Ha 24 anni ed è una dei tutor messi in campo alle fermate dei bus: «Hanno tutti rispettato le regole, ma c’erano pochi passeggeri»

VIAREGGIO. Su un foglio annota tutto. Quante persone salgono sull’autobus e di loro quanti studenti, l’ora, la corsa, eventuali criticità, cioè assembramenti, persone indisciplinate e via dicendo. «Stamani è stata una giornata tranquillissima. A Viareggio il massimo della capienza è stata di dodici persone, 20 a Lucca», spiega Elisa Martinez, 24 anni, sarda di origini ma residente a Lucca, dove lavora. È una dei quattordici tutor finanziati dalla Regione, ma cercati e messi in campo dalla Provincia, per presidiare le fermate più affollate in modo da dare e prendere informazioni.

«Inizialmente pensavo fosse ingestibile – racconta Elisa da piazza Mazzini, a Viareggio – e invece è andato tutto bene.

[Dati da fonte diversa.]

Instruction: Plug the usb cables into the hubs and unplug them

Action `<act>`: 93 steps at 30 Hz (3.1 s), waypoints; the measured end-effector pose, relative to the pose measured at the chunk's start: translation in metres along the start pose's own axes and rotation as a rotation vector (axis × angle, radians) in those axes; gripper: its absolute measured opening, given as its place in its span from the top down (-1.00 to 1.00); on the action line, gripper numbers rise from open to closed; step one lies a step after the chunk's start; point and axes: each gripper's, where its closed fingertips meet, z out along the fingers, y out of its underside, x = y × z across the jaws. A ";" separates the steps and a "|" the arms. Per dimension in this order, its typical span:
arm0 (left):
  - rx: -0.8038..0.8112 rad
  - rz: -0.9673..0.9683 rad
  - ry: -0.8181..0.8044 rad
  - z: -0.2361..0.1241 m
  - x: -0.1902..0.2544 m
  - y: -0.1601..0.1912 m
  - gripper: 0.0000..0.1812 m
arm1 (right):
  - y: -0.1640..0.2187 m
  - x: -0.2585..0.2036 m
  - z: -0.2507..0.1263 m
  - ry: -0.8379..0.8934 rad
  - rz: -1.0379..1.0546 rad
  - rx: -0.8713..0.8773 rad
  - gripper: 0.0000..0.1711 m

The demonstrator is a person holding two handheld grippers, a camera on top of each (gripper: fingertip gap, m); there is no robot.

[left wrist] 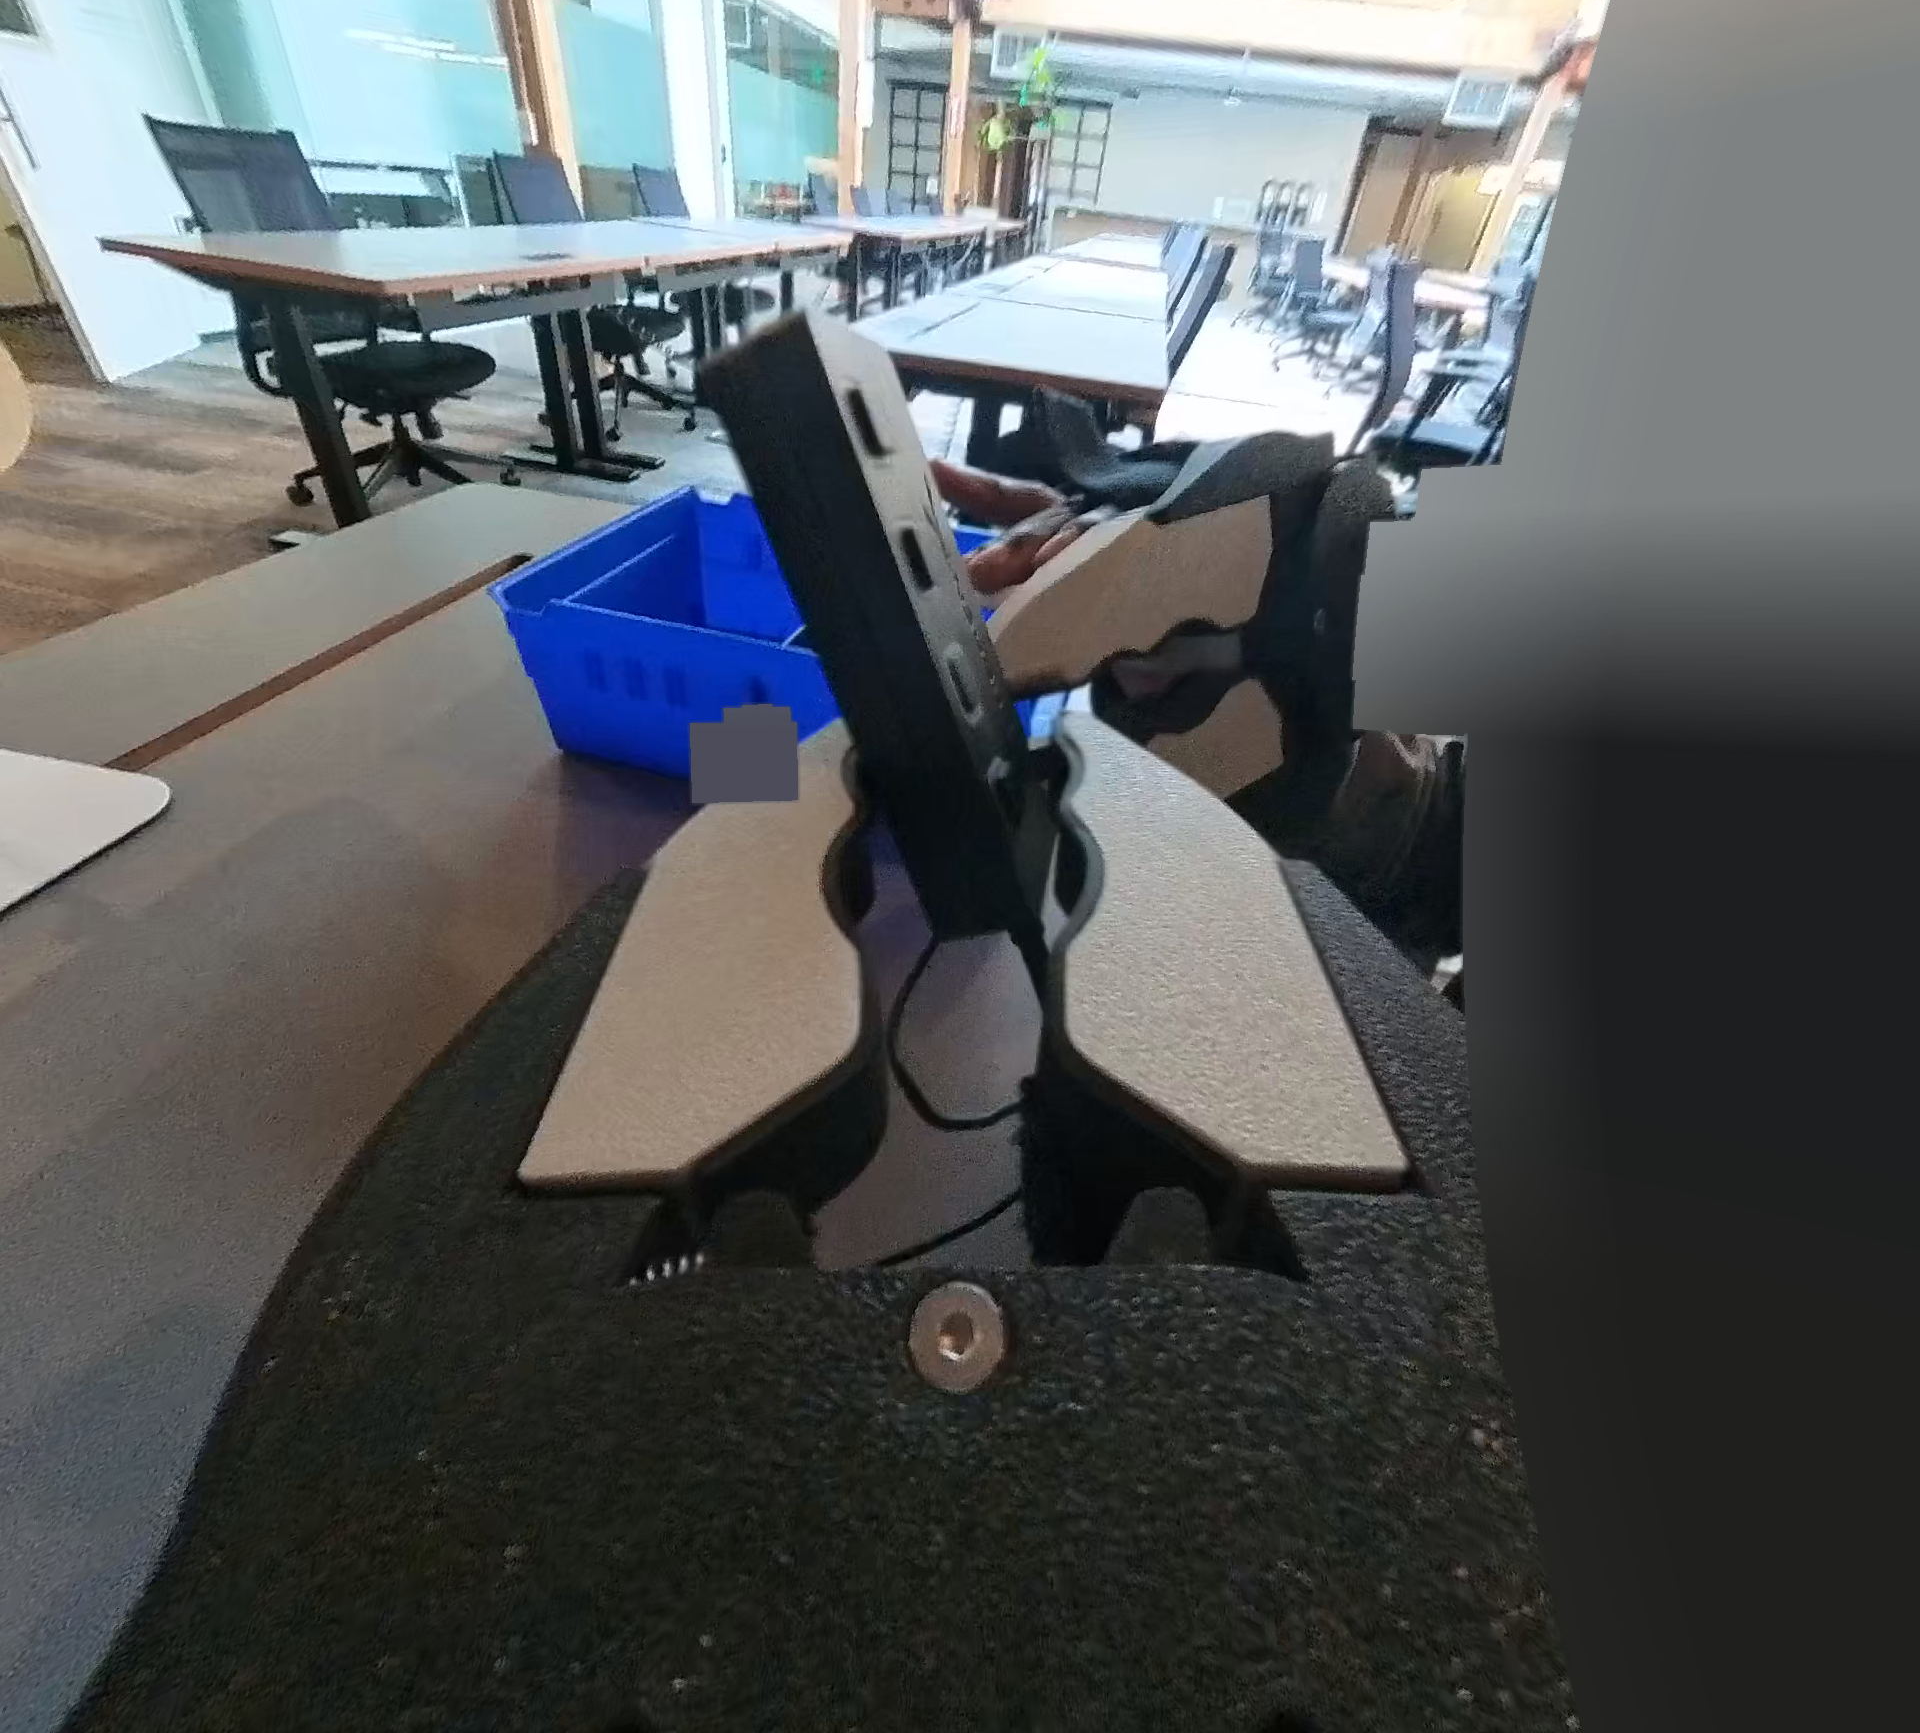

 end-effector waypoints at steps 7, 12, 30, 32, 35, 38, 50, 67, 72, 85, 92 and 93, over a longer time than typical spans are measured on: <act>0.053 -0.136 0.086 0.002 0.011 -0.010 0.81 | -0.007 0.008 -0.008 0.052 -0.112 0.031 0.84; 0.025 -0.115 0.130 0.001 0.018 -0.008 0.81 | -0.010 0.006 -0.013 0.027 -0.153 0.057 0.84; 0.354 -0.059 -0.232 -0.143 -0.038 -0.073 0.81 | 0.049 0.120 -0.096 0.352 0.049 -0.060 0.83; 0.345 -0.038 -0.224 -0.141 -0.033 -0.075 0.81 | 0.056 0.138 -0.114 0.444 0.046 -0.103 0.83; 0.321 -0.025 -0.237 -0.135 -0.034 -0.072 0.81 | 0.066 0.173 -0.160 0.652 0.060 -0.178 0.83; 0.344 -0.032 -0.232 -0.135 -0.034 -0.075 0.81 | 0.068 0.201 -0.215 0.846 0.101 -0.196 0.83; 0.576 0.101 -0.560 -0.231 -0.036 -0.109 0.81 | 0.044 0.272 -0.295 1.047 0.111 -0.124 0.83; 0.469 0.293 -0.947 -0.261 -0.063 -0.100 0.81 | 0.032 0.390 -0.293 1.041 0.003 -0.262 0.83; 0.456 0.290 -0.945 -0.259 -0.065 -0.098 0.81 | 0.083 0.442 -0.341 1.231 -0.027 -0.526 0.83; 0.402 0.266 -0.913 -0.239 -0.077 -0.088 0.81 | 0.076 0.427 -0.260 1.034 -0.049 -0.492 0.83; 0.360 0.268 -0.889 -0.224 -0.082 -0.083 0.81 | 0.059 0.516 -0.292 1.184 -0.026 -0.460 0.83; 0.355 0.267 -0.886 -0.222 -0.083 -0.082 0.81 | 0.057 0.529 -0.298 1.207 -0.007 -0.437 0.83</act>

Sono stati tutti responsabili, con la mascherina e le distanze». Il loro compito è quello di controllare che vengano rispettate tutte le regole: mascherine, distanziamento, capienza massima. «Se qualcuno si rifiuta dobbiamo chiamare le forze dell’ordine». Inoltre prendono informazioni che servono per il monitoraggio quotidiano. «Chiediamo i dati dell’autobus, contiamo le persone per ogni corse e guardiamo quanti studenti ci sono». I tutor – dotati di gilet colorati e tesserino di riconoscimento – si trovano sia a bordo dei mezzi sia alle fermate. Oltre a loro, sono operativi anche una trentina di volontari, appartenenti a oltre dieci associazioni: anche loro coordinati dalla Provincia, si trovano nei pressi delle scuole e svolgono funzione di sorveglianza e rilevazione delle criticità che sono poi raccolte dagli uffici dell’amministrazione provinciale.